Let's not kid ourselves. The 47 Senators (aka clowns) have no real concerns about Iran. Probably the majority of them would not be able to even find it on a map.
What these 47 politicians are concerned about is that the first black man elected President of the United States (twice) would succeed where those before him have failed.
In 2015, the opposition party is more interested in scoring political points than in practicing international diplomacy. Only seven Republican Senators put country ahead of party by not signing the letter. Senators Lamar Alexander (TN), Susan Collins (ME), Thad Cochran (MS), Dan Coats (IN), Jeff Flake (AZ), Lisa Murkowski (AK), and Bob Corker (TN) did not sign the letter. The other 47 Republican Senators did.
Those 47 Senators are so intent on undermining the current President that they would rather see him fail than allow the White House to secure an agreement with Iran. Presidential contenders Ted Cruz, Rand Paul, and Marco Rubio may win the allegiance of anti-Obama voters with this maneuver, but they have also shown by meddling in the diplomatic process, that they are more interested in political posturing, than they are in working for the future safety and security of the American people.
Beyond the amusing inaccuracies about U.S. parliamentary order, it seems there are some features of the nuclear negotiations that the signatory senators don’t fully understand — not only on the terms of the deal, but also on who would be party to an agreement.
There are no negotiations on Iran’s “nuclear-weapons program” because the world’s intelligence agencies (including those of the U.S. and Israel) do not believe Iran is currently building nuclear weapons, nor has it made a strategic decision to use its civilian nuclear infrastructure to produce a bomb. An active Iranian nuclear-weapons program would render moot the current negotiations, because Iran would be in fundamental violation of the Nuclear Non-Proliferation Treaty (NPT).

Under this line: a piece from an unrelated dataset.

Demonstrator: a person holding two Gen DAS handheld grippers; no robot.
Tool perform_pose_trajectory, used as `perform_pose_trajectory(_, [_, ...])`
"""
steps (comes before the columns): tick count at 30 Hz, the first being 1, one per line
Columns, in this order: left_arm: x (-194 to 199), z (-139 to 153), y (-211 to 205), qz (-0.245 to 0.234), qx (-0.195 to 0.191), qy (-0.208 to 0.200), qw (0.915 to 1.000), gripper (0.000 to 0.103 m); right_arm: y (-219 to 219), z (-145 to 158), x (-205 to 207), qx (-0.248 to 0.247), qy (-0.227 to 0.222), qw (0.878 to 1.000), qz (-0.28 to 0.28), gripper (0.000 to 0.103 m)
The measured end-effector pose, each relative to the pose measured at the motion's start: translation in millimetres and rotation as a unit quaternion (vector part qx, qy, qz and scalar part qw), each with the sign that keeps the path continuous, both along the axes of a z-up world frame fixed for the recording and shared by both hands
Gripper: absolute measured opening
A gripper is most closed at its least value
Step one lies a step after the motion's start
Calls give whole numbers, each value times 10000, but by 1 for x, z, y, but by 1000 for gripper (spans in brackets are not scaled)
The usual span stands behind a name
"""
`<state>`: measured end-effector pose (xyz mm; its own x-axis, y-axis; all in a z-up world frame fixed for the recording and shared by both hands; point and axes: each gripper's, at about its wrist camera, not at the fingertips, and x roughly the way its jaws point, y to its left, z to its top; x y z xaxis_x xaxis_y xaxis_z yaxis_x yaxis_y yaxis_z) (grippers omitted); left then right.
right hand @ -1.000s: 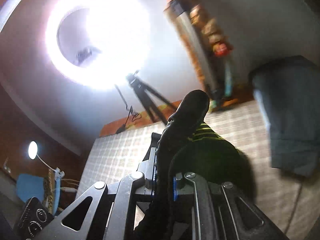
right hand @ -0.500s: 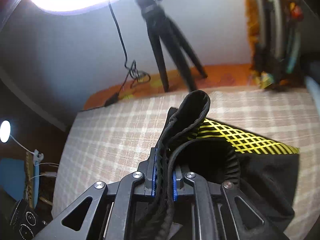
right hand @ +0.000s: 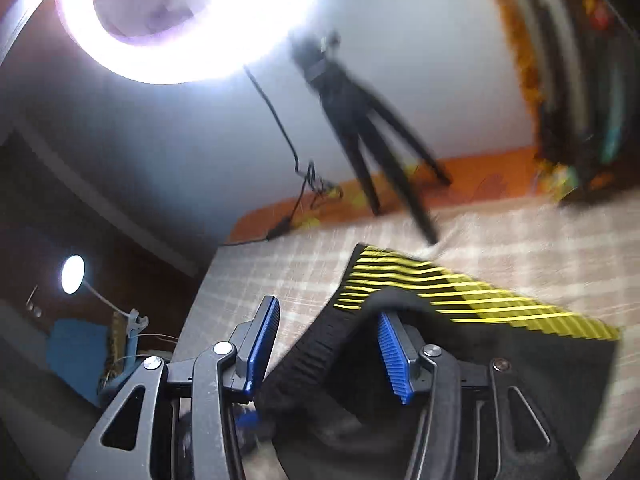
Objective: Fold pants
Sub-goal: 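Fold the waistband toward the leg hems with both grippers and release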
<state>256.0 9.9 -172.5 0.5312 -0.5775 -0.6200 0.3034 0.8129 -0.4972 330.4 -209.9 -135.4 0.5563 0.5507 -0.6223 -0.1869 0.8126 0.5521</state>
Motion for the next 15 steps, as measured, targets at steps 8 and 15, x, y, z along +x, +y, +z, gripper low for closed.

The current negotiations are focused on strengthening verifiable safeguards against weaponization over-and-above those required by the NPT, yet the Republican-led Congress, egged on by Israeli Prime Minister Benjamin Netanyahu, is warning that those goals are insufficient, and the terms and time-frame of the deal are unacceptable.
The key element missing from the GOP Senators’ letter, however, is that the deal is not being negotiated between Iran and the United States; it is being negotiated between Iran and the P5+1 group, in which the U.S. is joined by Britain, France, Germany, Russia and China. Even if the U.S. is the key player in that group, the deal being pursued reflects an international consensus — the same consensus that has made sanctions against Iran so effective.